● **WHAT THE EXERCISE ASKS**:
Your task is to find every line in the records that holds the string "table" and copy it.

● **EXERCISE DATA**:
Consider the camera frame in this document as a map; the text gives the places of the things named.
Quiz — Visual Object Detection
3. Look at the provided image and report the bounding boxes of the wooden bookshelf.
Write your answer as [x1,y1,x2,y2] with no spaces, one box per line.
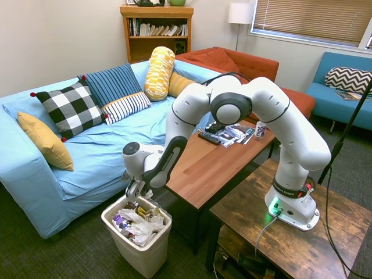
[119,4,195,65]

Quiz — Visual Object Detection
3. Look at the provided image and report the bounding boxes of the white plastic trash bin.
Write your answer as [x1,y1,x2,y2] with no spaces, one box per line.
[101,195,173,279]

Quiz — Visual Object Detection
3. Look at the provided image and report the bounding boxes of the trash of bags and wrappers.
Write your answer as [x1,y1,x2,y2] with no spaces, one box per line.
[112,200,165,244]

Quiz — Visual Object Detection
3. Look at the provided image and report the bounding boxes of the black object on shelf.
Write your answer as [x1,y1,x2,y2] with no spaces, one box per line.
[135,0,165,7]

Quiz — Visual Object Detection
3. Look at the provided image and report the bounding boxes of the mustard striped pillow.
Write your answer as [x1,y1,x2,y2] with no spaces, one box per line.
[167,71,196,98]

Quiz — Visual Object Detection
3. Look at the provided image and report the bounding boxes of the black remote control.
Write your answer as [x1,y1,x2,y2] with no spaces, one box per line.
[198,131,221,146]

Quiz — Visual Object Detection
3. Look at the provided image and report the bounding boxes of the pile of magazines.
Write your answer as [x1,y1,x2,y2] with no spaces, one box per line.
[214,123,255,148]

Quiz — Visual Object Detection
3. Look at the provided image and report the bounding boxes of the magazine on teal couch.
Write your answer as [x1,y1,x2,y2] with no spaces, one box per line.
[334,90,370,102]

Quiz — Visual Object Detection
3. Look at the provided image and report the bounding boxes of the orange sofa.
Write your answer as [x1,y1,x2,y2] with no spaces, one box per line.
[175,46,280,88]

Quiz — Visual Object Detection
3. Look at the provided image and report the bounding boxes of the teal blue couch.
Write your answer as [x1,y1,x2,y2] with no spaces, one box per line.
[305,51,372,131]

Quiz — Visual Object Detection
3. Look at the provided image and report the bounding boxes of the light blue sofa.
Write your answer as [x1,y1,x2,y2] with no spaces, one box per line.
[0,60,221,239]

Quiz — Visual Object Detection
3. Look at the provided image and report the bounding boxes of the grey cable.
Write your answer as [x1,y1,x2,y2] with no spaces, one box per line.
[255,213,280,258]

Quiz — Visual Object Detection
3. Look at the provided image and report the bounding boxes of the blue striped pillow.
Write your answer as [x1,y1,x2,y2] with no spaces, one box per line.
[77,62,143,109]

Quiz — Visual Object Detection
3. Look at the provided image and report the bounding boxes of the rustic dark wood table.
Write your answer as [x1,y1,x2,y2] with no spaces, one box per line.
[205,158,372,279]

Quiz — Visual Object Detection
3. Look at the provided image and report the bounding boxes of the white shade floor lamp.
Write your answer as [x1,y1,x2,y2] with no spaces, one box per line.
[228,2,256,52]

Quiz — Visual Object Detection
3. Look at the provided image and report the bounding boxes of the white navy striped pillow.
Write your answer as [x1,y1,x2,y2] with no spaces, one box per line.
[101,91,152,126]

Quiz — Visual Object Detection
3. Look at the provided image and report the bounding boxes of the black camera stand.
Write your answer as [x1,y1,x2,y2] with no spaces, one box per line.
[317,78,372,185]

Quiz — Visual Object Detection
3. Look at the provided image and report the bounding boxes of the orange ottoman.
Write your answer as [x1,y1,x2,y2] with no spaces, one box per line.
[283,87,317,120]

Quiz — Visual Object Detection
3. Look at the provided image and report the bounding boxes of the black cable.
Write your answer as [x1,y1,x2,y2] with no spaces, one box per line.
[324,162,372,276]

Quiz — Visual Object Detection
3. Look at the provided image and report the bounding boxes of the row of books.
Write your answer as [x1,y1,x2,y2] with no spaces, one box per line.
[128,17,188,37]

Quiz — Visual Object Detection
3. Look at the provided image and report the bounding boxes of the black white checked pillow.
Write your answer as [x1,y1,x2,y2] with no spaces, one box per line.
[30,76,109,143]

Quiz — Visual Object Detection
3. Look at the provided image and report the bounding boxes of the yellow white patterned bolster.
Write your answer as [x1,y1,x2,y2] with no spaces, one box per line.
[143,46,176,102]

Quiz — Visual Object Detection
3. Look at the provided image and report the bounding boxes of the black white chevron pillow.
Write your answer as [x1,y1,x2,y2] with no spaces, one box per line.
[324,66,372,96]

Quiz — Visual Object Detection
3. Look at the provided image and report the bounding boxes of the plain mustard pillow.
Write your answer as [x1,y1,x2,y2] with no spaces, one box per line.
[16,111,74,172]

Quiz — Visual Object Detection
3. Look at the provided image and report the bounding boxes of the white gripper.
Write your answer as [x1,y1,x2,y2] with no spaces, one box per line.
[124,178,148,204]

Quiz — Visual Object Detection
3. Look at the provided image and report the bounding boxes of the wooden coffee table, black legs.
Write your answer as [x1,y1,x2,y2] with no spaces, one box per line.
[164,120,278,256]

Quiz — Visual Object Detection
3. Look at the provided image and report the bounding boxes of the black game controller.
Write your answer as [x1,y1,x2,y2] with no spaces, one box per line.
[205,121,225,134]

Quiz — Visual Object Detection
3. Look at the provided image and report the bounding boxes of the black power strip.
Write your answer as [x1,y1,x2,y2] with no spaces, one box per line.
[214,249,277,279]

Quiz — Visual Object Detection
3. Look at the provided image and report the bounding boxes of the brown window blinds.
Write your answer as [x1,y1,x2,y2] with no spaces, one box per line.
[251,0,372,48]

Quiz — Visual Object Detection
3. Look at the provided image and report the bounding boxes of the clear plastic drink bottle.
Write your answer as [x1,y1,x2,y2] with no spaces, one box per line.
[255,120,267,141]

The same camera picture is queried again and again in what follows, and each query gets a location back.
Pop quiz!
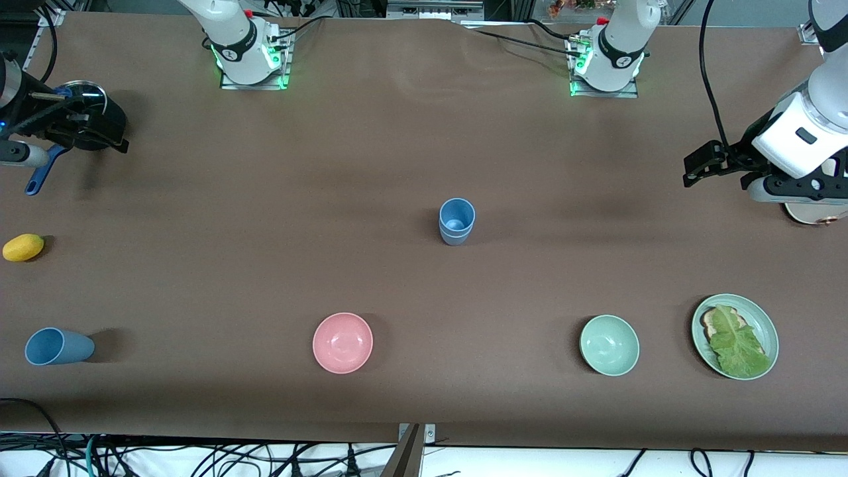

● **SOLUTION TO THIS EXERCISE**:
3. Look at the provided image and report the bounding boxes of the rustic dark wood table.
3. Look at the provided image and report the bounding boxes of the wooden coffee table, black legs.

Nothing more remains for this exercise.